--- Directions for this task ---
Transcribe only the part of the material below that begins at the line containing "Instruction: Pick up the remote" and ends at the line containing "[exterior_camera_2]", with both kept and images left out.

──────── Provided records ────────

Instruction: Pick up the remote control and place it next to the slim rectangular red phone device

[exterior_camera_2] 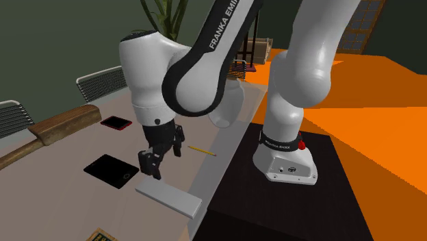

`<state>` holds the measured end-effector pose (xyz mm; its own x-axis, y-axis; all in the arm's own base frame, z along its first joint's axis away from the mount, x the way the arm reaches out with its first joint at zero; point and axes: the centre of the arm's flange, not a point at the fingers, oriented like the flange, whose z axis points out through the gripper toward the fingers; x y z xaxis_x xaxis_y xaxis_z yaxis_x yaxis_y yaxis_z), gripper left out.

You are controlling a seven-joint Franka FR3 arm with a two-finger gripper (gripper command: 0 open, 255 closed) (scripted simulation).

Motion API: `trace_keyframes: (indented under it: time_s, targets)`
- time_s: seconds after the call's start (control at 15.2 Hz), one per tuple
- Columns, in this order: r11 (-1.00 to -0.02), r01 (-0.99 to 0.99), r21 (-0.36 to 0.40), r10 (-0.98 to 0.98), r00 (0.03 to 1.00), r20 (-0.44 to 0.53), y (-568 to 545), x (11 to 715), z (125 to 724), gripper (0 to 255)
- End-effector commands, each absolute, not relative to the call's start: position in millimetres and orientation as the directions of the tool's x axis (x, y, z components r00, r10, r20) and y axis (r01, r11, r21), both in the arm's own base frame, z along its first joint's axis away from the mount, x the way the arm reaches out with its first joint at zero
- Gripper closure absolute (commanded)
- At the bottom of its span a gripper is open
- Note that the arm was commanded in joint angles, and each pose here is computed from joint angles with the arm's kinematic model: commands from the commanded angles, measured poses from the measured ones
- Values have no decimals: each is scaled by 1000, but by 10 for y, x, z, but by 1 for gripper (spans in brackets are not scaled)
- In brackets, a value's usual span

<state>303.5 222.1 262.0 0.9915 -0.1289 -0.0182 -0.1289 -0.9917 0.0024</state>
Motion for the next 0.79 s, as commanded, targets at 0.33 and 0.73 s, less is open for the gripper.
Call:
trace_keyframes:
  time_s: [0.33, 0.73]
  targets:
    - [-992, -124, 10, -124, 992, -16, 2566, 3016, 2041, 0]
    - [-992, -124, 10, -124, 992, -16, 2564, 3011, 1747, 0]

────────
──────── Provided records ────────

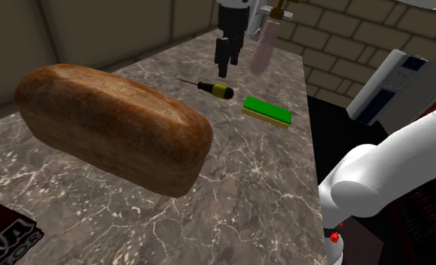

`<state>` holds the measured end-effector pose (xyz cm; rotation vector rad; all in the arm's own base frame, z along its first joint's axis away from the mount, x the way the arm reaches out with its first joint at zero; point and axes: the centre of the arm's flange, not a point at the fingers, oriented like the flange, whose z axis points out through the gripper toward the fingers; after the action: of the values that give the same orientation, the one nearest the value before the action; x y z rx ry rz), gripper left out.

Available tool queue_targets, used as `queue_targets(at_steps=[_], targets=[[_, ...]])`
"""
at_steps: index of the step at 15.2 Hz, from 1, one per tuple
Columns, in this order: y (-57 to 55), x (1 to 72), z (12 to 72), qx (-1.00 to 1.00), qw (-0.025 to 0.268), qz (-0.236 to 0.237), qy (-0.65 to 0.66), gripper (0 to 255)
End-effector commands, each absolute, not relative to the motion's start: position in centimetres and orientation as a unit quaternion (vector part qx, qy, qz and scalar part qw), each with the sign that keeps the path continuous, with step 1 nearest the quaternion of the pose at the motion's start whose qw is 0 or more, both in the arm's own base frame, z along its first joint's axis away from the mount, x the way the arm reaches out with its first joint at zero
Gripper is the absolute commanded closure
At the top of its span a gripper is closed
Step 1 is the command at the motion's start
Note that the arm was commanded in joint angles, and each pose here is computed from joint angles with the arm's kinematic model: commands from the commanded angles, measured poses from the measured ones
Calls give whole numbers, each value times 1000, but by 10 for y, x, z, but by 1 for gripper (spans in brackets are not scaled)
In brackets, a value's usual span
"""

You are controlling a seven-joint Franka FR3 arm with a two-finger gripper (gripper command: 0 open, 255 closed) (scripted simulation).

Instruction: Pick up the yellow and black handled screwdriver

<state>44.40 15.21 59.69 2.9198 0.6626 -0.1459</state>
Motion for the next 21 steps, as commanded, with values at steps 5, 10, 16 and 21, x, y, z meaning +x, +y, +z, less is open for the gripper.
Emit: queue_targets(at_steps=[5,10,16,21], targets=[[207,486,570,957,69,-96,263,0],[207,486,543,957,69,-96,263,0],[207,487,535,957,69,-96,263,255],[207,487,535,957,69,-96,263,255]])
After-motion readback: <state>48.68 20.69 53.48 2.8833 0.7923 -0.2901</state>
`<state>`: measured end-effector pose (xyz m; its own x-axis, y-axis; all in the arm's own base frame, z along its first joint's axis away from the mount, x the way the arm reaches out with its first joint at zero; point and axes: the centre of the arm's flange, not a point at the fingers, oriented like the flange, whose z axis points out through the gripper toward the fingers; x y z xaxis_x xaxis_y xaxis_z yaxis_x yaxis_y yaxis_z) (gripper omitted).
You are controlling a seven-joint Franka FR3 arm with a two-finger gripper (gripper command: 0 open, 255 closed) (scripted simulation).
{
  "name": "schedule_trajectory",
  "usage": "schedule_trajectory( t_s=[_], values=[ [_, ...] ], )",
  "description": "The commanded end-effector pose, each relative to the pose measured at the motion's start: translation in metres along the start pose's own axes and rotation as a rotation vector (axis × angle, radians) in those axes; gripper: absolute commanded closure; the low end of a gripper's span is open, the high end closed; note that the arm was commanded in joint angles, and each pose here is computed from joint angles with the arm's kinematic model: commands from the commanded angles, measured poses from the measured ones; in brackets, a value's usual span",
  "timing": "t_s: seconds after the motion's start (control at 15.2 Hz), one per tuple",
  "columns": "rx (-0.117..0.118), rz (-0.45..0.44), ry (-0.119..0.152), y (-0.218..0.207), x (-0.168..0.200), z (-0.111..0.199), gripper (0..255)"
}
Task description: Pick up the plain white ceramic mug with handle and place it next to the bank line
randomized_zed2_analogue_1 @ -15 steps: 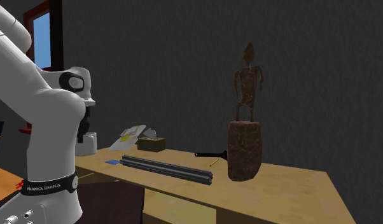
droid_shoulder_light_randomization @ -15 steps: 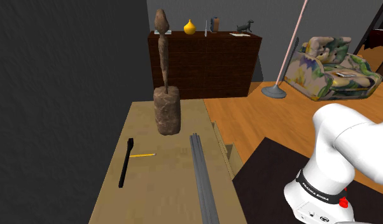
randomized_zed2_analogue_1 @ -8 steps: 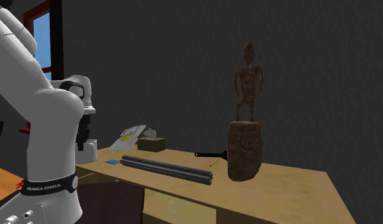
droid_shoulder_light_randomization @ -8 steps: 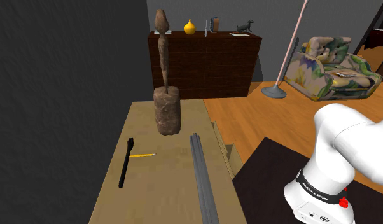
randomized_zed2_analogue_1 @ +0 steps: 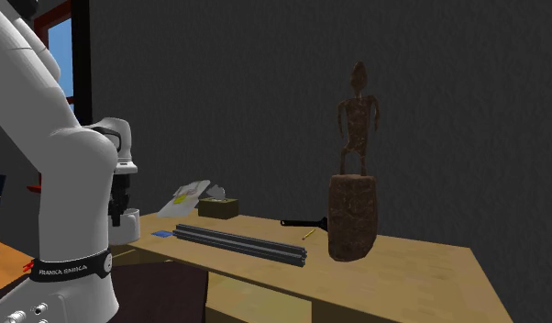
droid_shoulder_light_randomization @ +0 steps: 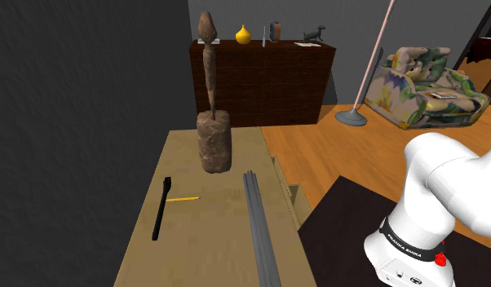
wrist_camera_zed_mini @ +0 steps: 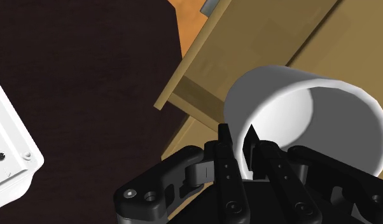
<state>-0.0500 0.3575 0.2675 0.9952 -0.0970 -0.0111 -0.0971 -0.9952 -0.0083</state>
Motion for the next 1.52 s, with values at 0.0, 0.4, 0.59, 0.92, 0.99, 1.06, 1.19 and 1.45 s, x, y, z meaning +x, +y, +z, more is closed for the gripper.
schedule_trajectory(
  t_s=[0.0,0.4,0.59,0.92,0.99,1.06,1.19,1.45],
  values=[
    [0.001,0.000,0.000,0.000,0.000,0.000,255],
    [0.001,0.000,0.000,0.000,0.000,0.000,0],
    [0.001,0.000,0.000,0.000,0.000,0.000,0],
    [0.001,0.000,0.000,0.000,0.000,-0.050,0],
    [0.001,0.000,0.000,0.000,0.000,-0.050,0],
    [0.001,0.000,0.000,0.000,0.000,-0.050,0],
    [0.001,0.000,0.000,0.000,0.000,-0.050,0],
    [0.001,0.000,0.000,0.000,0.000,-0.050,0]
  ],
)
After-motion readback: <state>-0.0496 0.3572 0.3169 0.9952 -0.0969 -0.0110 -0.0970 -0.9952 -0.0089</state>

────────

--- Your response ---
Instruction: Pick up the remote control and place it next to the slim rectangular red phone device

[exterior_camera_2] 

No further output is expected.